A handful of larger, sun-grazing comets have been observed surviving their brief passage past the Sun, like a comet C/2011 W3 Lovejoy in 2011. Initially discovered using a ground-based telescope, C/2011 W3 Lovejoy was the brightest Sungrass comet that SOHO has imaged, but these larger comets are “few and far between,” Battams said.
“Between now and 2030, only three known comets are expected to be visible to the naked eye (C/2024 E1, C/2024 G3 and 22P/Kopff),” said William Cooke, head of NASA’s Meteoroid Environment Office, in an e-mail mail. One or two more comets may also be discovered that could become bright enough to see, he added.
The Halloween comet, C/2024 S1, was a member of the Kreutz family of comets, a population of mostly small comet fragments derived from a single parent object that likely disintegrated near the Sun thousands of years ago, Battams said. Astronomers captured images of the Halloween comet as it was visible earlier this month, but he never observed it with the naked eye, he added.

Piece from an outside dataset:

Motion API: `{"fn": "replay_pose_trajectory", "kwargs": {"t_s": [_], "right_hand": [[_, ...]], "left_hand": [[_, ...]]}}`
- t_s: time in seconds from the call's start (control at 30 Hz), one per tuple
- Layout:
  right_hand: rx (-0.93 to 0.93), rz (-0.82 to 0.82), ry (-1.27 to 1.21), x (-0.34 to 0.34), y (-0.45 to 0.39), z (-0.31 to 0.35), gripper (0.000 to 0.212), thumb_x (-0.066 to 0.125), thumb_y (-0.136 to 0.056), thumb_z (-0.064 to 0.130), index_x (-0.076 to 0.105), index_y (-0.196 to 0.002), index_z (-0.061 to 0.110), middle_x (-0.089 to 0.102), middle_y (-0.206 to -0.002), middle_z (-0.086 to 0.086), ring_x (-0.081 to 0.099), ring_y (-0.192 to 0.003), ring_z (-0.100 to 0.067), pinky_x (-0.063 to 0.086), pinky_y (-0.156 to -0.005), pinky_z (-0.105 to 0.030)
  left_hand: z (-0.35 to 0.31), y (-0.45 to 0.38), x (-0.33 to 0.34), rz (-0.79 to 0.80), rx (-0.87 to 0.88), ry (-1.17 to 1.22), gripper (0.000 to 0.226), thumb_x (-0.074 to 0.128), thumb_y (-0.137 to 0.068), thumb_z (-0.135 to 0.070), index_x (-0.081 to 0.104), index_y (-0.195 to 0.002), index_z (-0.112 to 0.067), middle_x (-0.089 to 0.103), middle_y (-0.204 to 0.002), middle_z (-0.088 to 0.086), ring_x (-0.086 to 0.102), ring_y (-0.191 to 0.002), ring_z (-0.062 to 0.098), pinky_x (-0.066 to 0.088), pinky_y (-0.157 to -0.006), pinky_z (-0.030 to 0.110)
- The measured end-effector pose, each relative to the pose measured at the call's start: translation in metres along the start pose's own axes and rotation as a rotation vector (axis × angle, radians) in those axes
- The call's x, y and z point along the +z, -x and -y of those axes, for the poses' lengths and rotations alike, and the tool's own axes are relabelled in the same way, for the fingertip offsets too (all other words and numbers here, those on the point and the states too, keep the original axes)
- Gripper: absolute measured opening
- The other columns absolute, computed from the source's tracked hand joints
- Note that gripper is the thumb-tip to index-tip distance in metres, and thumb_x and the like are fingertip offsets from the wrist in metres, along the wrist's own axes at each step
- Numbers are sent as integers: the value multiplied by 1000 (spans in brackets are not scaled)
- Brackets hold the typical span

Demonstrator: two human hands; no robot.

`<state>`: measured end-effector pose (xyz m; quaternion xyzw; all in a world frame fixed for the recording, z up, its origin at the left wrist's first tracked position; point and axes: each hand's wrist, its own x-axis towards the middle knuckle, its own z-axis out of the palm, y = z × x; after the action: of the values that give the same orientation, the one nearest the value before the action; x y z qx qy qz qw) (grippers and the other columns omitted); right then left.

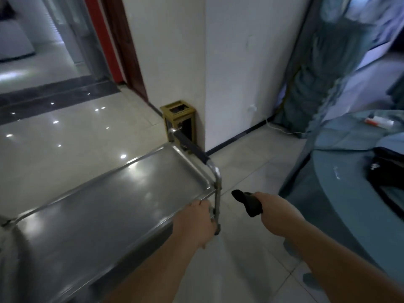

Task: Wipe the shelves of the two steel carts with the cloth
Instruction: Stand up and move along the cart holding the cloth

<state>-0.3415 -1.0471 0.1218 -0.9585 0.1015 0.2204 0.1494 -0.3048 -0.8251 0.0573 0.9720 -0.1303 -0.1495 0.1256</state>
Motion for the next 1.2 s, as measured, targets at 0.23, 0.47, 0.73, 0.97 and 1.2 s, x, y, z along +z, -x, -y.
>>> {"fn": "replay_pose_trajectory", "kwargs": {"t_s": [0.23,0.47,0.73,0.97,1.2], "right_hand": [[99,-9,-35,-81,-51,-139,40,51,-94,6,55,-132,17,61,-109,-1,63,-98,-24,51,-75,-36],[147,40,-98,-146,-123,-216,38,39,-106,24,50,-141,12,62,-131,-15,61,-118,-35,50,-105,-54],[158,70,-66,-198,-254,-245,36,42,-104,21,51,-138,15,61,-135,-15,61,-121,-37,49,-105,-56],[199,54,45,-269,-386,-249,28,43,-103,21,55,-127,14,66,-122,-10,64,-108,-28,54,-99,-47],[152,42,113,-323,-526,-252,15,54,-99,18,58,-113,20,66,-102,-1,66,-94,-21,58,-91,-40]], "left_hand": [[-155,-107,-7,36,82,-46,55,50,-101,-43,41,-152,-24,49,-152,2,52,-131,26,48,-101,44],[-247,-190,-5,71,109,-69,62,47,-100,-46,36,-158,-26,47,-155,2,49,-133,27,43,-101,45],[-273,-335,-22,49,112,-141,57,47,-99,-47,44,-151,-23,54,-147,3,53,-126,25,43,-97,42],[-258,-493,-54,47,99,-153,54,45,-98,-49,47,-146,-24,57,-139,2,54,-121,23,39,-88,42],[-243,-620,-97,24,46,-154,53,44,-98,-49,48,-145,-24,58,-140,2,55,-123,23,42,-95,43]]}}
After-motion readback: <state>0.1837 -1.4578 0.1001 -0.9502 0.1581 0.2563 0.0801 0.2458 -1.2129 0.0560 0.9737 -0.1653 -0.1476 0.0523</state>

C/2023 Tsuchinshan-ATLAS was visible in the night sky without equipment in mid-October, but is now fainter and most likely only visible with a telescope or binoculars. Cooke said. Astronomers originally estimated that the comet would circle back in time in about 80,000 years, but as of… October 14, Observational data revealed that the comet had a new path that could remove it from our solar system entirely.

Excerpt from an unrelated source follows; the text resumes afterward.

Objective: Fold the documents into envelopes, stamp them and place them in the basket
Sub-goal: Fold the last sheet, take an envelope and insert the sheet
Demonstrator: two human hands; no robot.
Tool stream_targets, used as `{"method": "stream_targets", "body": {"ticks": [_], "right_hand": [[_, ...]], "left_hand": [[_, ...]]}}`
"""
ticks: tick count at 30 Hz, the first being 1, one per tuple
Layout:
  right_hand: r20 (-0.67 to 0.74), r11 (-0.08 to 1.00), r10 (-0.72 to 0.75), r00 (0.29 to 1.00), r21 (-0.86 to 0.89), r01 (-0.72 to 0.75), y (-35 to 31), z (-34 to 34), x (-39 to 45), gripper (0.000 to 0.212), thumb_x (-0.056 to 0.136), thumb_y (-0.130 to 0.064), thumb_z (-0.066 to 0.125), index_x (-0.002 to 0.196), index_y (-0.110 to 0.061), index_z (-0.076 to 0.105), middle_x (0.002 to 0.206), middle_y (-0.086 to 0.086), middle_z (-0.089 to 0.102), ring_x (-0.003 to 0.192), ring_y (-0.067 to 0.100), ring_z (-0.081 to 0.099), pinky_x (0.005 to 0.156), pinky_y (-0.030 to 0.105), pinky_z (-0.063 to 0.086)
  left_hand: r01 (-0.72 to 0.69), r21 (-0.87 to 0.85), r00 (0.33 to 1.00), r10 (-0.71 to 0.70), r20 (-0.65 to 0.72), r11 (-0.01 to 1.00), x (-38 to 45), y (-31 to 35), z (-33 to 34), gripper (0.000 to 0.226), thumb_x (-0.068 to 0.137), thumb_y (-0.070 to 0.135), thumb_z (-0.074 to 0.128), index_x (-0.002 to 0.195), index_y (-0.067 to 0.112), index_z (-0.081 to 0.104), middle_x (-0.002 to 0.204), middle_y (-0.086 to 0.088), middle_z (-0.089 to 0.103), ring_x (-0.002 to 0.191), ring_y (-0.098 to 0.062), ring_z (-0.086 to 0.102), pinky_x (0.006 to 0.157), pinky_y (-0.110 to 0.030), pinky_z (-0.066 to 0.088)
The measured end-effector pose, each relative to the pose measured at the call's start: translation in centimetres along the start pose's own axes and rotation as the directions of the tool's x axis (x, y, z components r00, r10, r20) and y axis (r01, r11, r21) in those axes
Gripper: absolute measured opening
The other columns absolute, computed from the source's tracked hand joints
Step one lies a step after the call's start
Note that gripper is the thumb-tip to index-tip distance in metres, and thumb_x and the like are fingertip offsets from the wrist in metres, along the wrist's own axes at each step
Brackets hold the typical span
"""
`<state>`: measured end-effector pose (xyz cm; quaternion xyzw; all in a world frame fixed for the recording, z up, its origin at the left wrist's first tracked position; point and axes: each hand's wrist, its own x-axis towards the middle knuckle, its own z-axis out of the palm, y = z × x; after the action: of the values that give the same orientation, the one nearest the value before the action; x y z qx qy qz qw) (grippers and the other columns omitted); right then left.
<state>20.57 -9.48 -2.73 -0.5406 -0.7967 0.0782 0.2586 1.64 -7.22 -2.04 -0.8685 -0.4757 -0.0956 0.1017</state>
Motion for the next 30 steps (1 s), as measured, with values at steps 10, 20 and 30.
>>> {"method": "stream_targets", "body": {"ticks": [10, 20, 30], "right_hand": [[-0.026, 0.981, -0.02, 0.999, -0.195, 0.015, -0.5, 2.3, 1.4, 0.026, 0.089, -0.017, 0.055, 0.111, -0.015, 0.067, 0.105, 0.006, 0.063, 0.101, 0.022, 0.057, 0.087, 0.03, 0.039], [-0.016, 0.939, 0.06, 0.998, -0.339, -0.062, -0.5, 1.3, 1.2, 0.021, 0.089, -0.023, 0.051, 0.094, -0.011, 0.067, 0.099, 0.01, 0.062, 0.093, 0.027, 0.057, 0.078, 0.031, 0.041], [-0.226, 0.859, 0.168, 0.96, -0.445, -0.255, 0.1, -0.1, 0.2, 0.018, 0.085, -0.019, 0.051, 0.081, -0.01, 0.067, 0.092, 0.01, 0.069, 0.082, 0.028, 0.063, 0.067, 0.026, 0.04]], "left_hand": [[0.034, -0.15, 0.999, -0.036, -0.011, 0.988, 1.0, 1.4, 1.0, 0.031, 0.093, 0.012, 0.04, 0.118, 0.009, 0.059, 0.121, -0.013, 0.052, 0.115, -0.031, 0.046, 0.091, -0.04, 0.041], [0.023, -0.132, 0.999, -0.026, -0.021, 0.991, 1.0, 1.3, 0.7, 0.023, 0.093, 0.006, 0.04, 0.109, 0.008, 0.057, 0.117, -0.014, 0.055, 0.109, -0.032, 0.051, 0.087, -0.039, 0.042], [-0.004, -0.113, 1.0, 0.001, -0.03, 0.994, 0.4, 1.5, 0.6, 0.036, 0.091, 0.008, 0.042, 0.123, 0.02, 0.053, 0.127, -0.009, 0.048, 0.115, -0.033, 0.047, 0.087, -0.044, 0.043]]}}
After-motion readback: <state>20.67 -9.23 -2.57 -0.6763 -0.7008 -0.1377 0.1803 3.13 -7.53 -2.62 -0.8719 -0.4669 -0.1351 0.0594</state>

When conditions are right, comets can leave trails of debris that cause meteor showers as Earth’s orbit encounters their path, such as the October Orionids These are particles from the famous Halley’s comet. The next meteor shower, the Southern Taurids, is expected to peak on the night of November 4 until the early morning of November 5 and also has a parent comet called Comet Encke.
However, the debris from C/2023 Tsuchinshan-ATLAS or C/2024 S1 will not pass close enough to Earth to produce a meteor shower, Cooke said.
How often comets are visible in our skies is variable, with some years producing a handful of the icy bodies that skygazers can see and others not so fruitful, Battams said.
“Historically, comets have always been a source of fascination for people, partly due to the fact that they occur so rarely,” he added. “I am sure that in pre-industrial times, when light pollution was not a problem, some of the comets that humans saw must have been equally awe-inspiring and terrifying!”